START Supplied data

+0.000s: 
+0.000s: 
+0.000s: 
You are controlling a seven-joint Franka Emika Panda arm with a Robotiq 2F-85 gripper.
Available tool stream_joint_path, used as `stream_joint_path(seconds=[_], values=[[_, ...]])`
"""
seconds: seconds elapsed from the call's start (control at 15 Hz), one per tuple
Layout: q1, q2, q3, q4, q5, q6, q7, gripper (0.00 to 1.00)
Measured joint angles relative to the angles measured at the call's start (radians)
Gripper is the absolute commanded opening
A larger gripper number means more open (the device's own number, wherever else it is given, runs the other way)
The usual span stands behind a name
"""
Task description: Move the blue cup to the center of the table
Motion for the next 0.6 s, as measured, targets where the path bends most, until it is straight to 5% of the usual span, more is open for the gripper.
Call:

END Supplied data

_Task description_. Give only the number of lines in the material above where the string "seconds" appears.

_Task solution_. 2